> _What you need to do_
Across the listing, how many lines contain "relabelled"? The reply is the number alone.

> _Data under study_
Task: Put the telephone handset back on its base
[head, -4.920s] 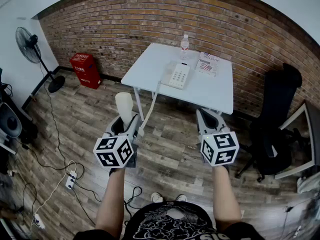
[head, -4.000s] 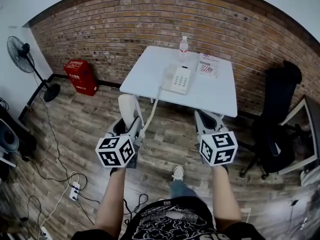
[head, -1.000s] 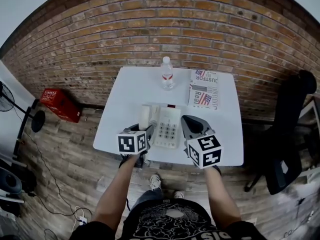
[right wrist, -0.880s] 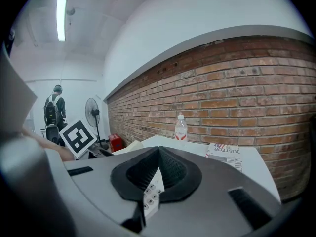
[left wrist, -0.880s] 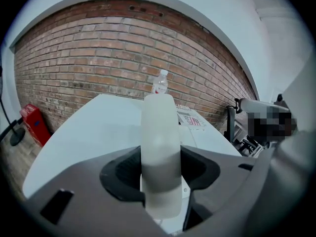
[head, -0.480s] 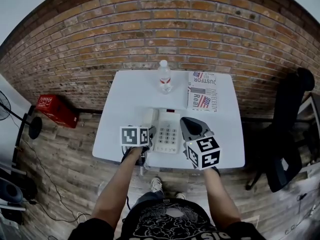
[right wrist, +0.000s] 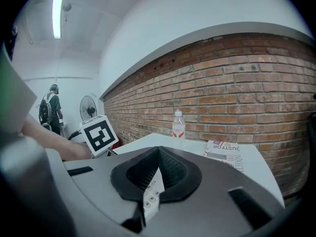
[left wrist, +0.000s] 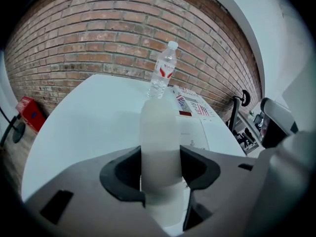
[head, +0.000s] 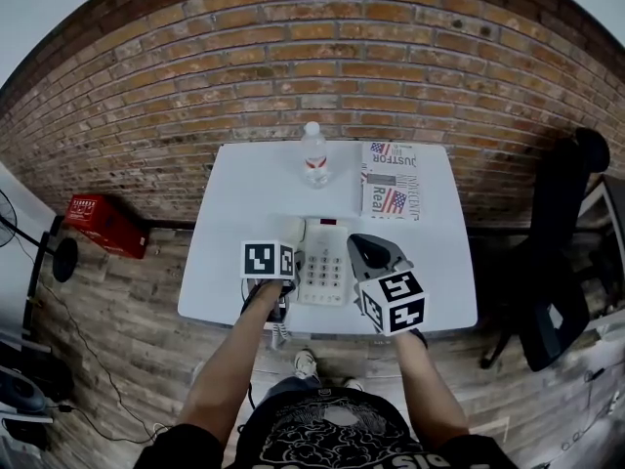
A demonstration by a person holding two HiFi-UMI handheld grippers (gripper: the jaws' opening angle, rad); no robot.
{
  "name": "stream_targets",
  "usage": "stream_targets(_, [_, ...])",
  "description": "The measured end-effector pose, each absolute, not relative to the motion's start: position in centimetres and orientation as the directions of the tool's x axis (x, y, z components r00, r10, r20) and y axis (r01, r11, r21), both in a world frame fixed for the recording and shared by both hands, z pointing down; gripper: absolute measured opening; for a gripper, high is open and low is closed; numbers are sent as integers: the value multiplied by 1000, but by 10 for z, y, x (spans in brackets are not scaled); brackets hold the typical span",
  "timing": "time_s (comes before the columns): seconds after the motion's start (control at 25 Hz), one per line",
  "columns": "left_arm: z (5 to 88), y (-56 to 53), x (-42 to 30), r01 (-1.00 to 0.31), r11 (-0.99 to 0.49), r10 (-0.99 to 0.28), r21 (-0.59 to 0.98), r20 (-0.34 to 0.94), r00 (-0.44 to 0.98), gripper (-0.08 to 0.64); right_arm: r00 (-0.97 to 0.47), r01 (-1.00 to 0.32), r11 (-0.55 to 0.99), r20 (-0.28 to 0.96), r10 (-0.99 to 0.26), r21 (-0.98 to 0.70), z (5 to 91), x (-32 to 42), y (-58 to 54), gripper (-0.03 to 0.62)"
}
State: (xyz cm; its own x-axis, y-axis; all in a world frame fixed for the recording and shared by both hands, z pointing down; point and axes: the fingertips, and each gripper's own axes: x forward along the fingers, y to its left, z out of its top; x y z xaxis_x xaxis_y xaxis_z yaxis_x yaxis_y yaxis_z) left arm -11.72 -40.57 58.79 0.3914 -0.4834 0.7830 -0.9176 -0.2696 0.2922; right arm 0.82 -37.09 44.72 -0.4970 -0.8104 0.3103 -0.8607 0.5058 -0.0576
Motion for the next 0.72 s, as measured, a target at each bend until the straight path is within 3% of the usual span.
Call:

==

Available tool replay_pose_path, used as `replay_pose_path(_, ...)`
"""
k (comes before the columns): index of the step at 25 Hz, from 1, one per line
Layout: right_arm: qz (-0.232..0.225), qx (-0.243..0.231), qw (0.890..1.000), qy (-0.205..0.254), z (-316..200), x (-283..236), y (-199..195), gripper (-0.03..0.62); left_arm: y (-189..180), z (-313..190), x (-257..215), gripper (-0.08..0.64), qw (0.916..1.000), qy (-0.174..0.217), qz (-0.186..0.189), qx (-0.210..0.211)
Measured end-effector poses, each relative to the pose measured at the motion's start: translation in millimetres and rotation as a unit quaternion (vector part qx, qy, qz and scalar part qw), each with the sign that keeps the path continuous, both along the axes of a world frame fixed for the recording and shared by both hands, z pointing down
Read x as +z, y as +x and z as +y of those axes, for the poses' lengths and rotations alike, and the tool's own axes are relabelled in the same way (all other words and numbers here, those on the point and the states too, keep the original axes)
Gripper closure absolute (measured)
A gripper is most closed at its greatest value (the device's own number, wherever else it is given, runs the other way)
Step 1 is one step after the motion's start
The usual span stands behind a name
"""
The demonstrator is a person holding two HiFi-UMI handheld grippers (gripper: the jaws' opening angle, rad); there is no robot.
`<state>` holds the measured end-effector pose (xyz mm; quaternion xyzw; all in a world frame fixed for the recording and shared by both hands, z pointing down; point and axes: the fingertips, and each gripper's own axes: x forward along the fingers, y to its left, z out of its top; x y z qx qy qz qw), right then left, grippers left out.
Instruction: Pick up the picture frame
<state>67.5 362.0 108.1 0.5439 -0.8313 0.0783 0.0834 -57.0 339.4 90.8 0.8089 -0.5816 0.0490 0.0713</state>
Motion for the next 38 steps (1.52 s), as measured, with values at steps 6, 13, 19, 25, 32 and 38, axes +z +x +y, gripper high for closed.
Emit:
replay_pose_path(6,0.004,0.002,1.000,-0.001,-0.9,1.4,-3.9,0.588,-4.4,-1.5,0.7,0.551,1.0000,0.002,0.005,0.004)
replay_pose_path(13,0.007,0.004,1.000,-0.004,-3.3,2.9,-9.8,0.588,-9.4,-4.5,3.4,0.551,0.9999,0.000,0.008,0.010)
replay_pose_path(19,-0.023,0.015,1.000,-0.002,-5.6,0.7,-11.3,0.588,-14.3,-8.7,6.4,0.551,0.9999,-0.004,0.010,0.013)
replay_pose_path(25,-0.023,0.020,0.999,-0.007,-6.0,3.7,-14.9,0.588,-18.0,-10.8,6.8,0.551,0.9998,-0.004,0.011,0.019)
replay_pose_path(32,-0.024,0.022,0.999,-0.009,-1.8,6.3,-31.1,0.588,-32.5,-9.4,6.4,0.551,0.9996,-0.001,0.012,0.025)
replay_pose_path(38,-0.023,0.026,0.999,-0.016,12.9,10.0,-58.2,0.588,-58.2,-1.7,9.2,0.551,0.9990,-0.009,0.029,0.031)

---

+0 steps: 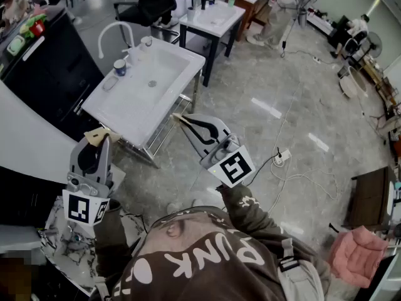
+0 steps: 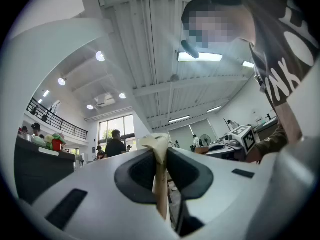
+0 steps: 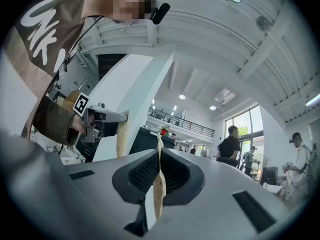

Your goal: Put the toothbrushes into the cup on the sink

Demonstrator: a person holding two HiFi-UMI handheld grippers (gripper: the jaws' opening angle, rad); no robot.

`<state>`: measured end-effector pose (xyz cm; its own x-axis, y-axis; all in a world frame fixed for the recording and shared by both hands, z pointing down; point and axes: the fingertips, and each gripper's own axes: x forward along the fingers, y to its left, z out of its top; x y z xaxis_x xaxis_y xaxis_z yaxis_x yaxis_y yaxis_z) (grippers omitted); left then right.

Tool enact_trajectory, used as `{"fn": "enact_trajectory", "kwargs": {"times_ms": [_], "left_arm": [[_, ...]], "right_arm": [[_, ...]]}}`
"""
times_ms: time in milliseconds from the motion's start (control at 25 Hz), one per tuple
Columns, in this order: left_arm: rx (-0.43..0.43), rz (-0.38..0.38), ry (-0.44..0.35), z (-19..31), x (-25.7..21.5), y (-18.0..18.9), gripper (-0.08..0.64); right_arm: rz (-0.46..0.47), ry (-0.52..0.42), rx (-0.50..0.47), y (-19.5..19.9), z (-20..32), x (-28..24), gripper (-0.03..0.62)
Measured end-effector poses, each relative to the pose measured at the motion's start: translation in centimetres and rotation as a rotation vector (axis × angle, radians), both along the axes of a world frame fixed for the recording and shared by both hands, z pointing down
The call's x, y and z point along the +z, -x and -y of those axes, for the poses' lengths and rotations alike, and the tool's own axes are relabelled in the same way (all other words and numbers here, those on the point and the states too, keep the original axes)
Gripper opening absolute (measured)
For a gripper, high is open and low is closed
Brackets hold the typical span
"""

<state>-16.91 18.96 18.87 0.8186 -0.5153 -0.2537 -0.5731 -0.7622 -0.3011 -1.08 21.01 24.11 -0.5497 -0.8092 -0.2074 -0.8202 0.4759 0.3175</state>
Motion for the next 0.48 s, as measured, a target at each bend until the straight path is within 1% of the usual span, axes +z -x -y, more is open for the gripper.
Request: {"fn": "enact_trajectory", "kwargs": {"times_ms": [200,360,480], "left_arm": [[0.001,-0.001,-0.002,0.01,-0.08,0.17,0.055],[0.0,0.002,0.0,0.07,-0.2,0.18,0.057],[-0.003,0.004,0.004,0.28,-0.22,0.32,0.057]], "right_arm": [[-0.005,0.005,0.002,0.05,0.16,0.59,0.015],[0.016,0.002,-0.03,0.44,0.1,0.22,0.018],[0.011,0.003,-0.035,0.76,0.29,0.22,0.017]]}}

> _Reply_
2